The incidence of abdominal pain associated with spinal epidural abscess is rare, with only a few case reported. Hagan and Adjogatse reported a 47-year-old male who underwent laparotomy for an acute abdomen and was subsequently found to have an epidural abscess [2]. Prasad and De Vere also reported a similar case in a pediatric patient [8]. Four other cases have been reported on spinal epidural abscess presenting with abdominal pain as the chief complaint [57, 10]. However, never in history has there been a case report on paraspinal abscess with extensive epidural abscess presented with vague abdominal pain.

In our case, the patient did not have any risk factors and his presenting symptoms were very vague which led us to initially investigate for intra-abdominal pathologies. The additional complaints of urinary retention and constipation were “red flags” in which we paid valuable attention in our evaluation.
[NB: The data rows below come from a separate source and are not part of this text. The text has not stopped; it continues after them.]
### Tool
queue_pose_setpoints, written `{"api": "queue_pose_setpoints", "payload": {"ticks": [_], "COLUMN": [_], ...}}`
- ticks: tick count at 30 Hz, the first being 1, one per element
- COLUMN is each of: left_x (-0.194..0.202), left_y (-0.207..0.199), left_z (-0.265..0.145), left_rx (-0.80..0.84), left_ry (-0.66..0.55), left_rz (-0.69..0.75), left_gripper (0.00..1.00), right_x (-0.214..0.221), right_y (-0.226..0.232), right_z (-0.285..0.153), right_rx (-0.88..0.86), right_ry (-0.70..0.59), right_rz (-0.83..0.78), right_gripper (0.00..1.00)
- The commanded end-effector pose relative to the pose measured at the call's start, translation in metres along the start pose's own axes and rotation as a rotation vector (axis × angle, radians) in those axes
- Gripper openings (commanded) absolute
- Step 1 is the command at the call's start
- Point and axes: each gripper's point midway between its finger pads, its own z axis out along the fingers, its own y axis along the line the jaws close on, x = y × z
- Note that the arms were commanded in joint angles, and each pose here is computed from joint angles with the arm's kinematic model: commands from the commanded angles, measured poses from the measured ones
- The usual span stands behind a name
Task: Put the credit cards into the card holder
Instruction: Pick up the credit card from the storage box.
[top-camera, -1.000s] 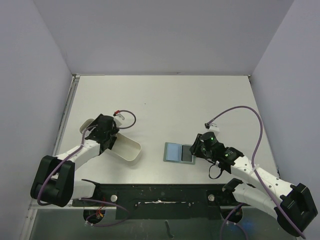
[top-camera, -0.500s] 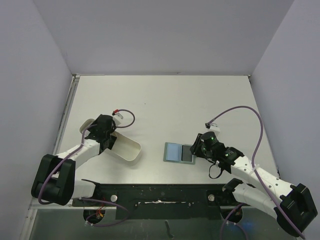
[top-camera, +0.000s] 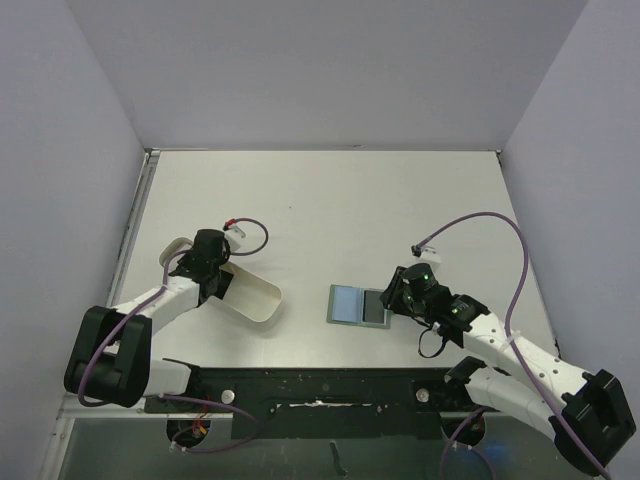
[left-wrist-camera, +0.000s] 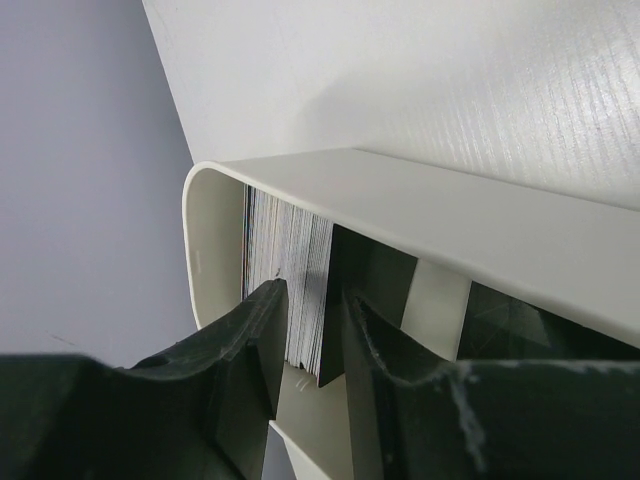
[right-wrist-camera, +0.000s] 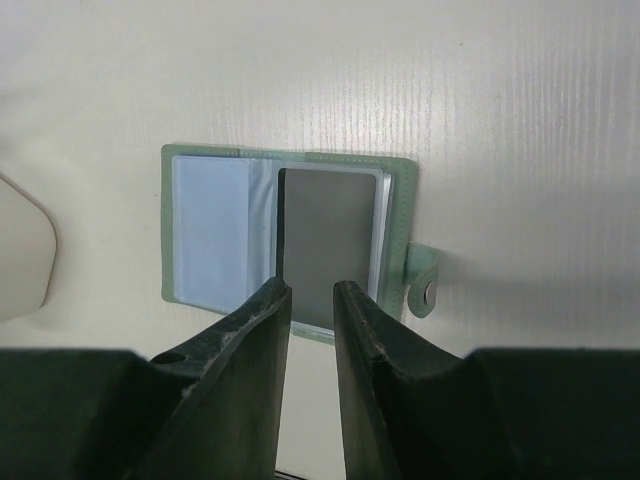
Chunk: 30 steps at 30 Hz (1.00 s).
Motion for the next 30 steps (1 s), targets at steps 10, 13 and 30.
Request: {"api": "queue_pose_setpoints", "payload": {"ticks": [10,13,30], "left_x": [-0.017,-0.019,-0.040], "left_y": [0.013,0.014,0.023], "left_z": [0.001,0.000,-0.021], "left_rx": [-0.011,-0.006,0.068], "left_ry": [-0.022,-0.024,-0.069], "left_rz": [-0.030,-0.031,-0.145], "left_gripper": [0.11,0.05,0.00], "right_x": [-0.016,-0.015,-0.015], "right_y": [0.006,0.006,0.006], "right_z": [-0.006,-0.006,-0.007], "right_rx": [-0.022,-0.022,-0.023], "right_ry": [-0.058,-0.056,-0.053], "right_rz": [0.004,0.003,0.009], "right_gripper": [0.26,0.26,0.26]}}
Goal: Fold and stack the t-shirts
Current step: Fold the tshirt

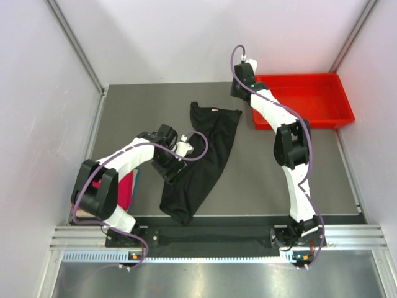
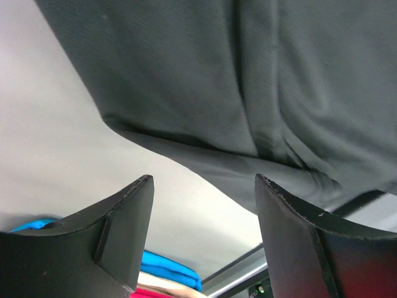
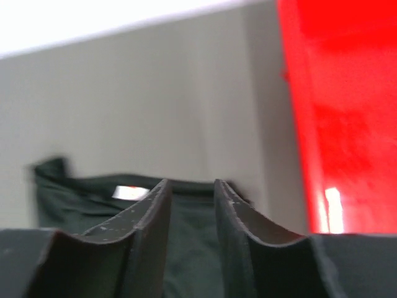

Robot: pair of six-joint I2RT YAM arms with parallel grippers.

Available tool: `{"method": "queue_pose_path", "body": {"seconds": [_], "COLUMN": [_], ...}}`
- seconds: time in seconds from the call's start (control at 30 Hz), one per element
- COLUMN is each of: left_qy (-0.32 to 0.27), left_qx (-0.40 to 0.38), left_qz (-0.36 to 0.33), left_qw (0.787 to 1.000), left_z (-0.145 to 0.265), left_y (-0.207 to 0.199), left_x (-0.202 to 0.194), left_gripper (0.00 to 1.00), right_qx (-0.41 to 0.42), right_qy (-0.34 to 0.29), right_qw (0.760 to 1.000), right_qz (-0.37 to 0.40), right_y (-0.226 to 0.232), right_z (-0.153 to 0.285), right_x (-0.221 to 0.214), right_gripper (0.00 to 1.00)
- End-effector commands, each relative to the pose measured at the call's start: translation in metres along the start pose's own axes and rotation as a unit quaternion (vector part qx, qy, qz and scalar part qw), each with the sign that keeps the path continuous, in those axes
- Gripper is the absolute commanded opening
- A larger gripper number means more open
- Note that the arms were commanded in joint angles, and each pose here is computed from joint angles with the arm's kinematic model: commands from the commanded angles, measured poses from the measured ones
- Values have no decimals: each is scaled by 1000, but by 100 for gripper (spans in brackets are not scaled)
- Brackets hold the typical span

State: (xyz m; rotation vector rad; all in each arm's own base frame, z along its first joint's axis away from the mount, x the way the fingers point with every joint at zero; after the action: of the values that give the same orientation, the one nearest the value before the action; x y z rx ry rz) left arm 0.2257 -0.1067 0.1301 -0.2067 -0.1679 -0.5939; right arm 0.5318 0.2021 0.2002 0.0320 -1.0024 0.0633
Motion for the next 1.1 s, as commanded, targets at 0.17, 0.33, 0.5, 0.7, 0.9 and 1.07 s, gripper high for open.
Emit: {"method": "queue_pose_path", "body": {"seconds": [0.17,0.33,0.5,0.7,0.9,1.07], "left_qy": [-12,21,49,69,123,137], "left_qx": [44,37,10,-59,-141,-194], "left_qz": [5,4,-10,-51,-108,-140], "left_qw": [999,999,999,995,976,961], "left_z": [-11,-25,-31,-25,-22,-21], "left_y": [11,12,6,-9,-29,-47], "left_x": [5,-2,-14,-30,-55,-69], "left_gripper": [71,64,44,0,0,0], "right_qx": [-38,-3,-8,23,92,138], "right_qy": [116,140,150,140,102,51], "right_qw": [992,990,989,990,987,978], "right_qz": [26,17,15,-21,-79,-149], "right_y": [-26,-18,-20,-24,-9,2], "right_z": [-24,-35,-43,-57,-88,-113], "right_x": [-66,-80,-90,-91,-83,-71], "right_gripper": [43,46,37,0,0,0]}}
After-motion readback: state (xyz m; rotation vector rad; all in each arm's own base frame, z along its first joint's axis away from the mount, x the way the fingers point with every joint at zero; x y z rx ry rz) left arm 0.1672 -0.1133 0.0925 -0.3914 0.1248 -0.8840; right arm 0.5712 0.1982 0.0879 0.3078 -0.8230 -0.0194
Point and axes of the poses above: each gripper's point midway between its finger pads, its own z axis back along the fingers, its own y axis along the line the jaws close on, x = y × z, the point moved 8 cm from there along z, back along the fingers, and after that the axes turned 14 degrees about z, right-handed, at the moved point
We arrived to our final diagnosis after carefully evaluating the patient’s septic profile with severe leukocytosis, elevated CRP, and a suspicious CT of abdomen finding and finally deciding to proceed with MRI imaging in a sequential manner. We speculated that our patient had transient bacteremia from pustular acne and bacteria seeded into the paraspinal muscle due to mechanical back injury. However, due to the lack of history provided by the patient, we cannot specifically pinpoint the source of bacteremia and abscess formation.

Even paraspinal abscess and large epidural abscess can be present with a subtle complaint as in the case of our patient. This case highlights the importance of carefully evaluating vague abdominal pain in the absence of abdominal pathology as this could mimic a paraspinal and epidural abscess. Diagnosis should necessitate a high clinical index of suspicion. Early diagnosis is the key to an optimal outcome with regard to paraspinal and epidural abscesses.

Conflict of Interests

The authors have no conflict of interests to declare.